Madrid a jugé ce traitement "monstrueux, indigne et inhumain", tandis que Dublin s'est dit "consterné et choqué" par la vidéo.

Des flottilles pour dénoncer le blocus 

Dans la nuit de mardi à mercredi, le ministère israélien des Affaires étrangères a indiqué que les 430 membres de la flottille avaient été transférés à bord de navires israéliens et faisaient route vers Israël.

"Ayant mis le cap sur Gaza pour y apporter de l'aide humanitaire et contester le blocus illégal, ces participants civils ont été enlevés de force dans les eaux internationales et conduits en territoire israélien entièrement contre leur volonté", a commenté l'organisation de défense des droits humains Adalah, précisant que certains étaient arrivés au port d'Ashdod (sud) où ils sont détenus.

Une cinquantaine de navires avaient quitté la Turquie la semaine dernière avec pour objectif de briser le blocus imposé par Israël à la bande de Gaza, ravagée par deux ans de guerre.

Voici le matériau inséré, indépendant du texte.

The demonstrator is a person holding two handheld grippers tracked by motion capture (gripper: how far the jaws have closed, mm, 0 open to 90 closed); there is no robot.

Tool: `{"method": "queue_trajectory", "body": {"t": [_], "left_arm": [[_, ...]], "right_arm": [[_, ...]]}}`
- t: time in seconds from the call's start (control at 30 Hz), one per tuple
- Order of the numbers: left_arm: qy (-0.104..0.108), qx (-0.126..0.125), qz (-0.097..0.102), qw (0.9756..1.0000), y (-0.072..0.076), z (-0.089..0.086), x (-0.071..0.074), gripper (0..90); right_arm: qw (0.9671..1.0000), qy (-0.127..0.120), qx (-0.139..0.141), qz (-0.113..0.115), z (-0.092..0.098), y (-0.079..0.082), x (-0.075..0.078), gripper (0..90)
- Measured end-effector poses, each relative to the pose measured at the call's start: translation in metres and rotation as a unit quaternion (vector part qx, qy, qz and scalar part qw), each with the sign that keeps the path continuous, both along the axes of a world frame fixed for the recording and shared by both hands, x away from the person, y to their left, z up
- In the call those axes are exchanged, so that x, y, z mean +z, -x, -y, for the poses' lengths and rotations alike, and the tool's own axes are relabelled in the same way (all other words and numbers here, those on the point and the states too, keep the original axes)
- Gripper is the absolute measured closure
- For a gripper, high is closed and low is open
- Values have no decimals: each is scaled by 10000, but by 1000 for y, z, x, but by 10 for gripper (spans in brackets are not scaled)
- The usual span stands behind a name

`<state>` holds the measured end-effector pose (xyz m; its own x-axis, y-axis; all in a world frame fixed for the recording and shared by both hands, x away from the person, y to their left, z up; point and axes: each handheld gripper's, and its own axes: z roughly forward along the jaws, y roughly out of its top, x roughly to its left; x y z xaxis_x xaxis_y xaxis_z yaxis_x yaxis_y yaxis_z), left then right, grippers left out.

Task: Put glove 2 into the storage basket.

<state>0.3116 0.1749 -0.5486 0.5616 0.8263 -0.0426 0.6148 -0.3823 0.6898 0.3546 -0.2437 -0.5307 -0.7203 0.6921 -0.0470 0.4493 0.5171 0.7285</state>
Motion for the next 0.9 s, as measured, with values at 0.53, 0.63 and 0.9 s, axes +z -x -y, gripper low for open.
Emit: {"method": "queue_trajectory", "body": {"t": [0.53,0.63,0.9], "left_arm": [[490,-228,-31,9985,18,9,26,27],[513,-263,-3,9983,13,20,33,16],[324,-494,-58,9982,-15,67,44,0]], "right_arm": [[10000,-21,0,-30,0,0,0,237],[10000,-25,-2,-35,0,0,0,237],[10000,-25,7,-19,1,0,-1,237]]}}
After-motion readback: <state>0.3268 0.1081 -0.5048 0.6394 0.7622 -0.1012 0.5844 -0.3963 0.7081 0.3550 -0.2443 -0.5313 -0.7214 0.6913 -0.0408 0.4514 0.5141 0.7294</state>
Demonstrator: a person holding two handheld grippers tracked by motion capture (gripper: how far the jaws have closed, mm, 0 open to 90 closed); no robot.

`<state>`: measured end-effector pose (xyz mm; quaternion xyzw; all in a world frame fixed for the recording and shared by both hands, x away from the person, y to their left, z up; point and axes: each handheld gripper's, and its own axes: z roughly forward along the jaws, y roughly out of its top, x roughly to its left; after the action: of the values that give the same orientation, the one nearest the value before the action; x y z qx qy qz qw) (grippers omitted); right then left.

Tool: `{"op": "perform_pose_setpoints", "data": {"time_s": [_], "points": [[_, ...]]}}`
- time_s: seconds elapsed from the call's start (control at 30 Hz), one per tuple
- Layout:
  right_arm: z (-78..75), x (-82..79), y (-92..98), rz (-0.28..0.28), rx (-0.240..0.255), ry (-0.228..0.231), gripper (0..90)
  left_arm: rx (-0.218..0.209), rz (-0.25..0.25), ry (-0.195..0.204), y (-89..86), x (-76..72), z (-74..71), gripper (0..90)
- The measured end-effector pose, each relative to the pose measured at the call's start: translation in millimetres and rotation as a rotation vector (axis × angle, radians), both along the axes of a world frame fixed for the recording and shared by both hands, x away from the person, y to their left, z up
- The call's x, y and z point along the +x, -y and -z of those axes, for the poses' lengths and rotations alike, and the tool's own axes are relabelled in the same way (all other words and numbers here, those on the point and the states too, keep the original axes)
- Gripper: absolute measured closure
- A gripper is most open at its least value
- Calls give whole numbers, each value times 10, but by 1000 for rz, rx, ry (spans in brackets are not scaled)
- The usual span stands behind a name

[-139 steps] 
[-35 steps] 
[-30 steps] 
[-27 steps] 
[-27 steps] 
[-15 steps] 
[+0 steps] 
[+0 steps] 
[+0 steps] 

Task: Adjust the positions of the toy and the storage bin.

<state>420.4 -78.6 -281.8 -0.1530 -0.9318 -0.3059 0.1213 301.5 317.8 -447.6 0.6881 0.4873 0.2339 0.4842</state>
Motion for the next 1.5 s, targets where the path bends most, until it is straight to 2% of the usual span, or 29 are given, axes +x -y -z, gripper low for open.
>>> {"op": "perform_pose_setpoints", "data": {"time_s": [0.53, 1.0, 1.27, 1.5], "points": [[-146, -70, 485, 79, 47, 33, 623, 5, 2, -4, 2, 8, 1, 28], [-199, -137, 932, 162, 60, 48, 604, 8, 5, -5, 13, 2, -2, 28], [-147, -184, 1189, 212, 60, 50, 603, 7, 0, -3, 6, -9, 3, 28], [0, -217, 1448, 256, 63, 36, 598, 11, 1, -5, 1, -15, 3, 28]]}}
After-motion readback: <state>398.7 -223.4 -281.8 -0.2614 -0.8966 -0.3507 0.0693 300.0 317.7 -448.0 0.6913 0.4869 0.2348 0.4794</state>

Israël contrôle tous les points d'entrée vers la bande de Gaza, sous blocus israélien depuis 2007. Pendant la guerre à Gaza, où une trêve fragile est en vigueur depuis octobre 2025, le territoire a connu de graves pénuries de nourriture, de médicaments et d'autres biens essentiels, Israël ayant parfois complètement interrompu les livraisons d'aide humanitaire.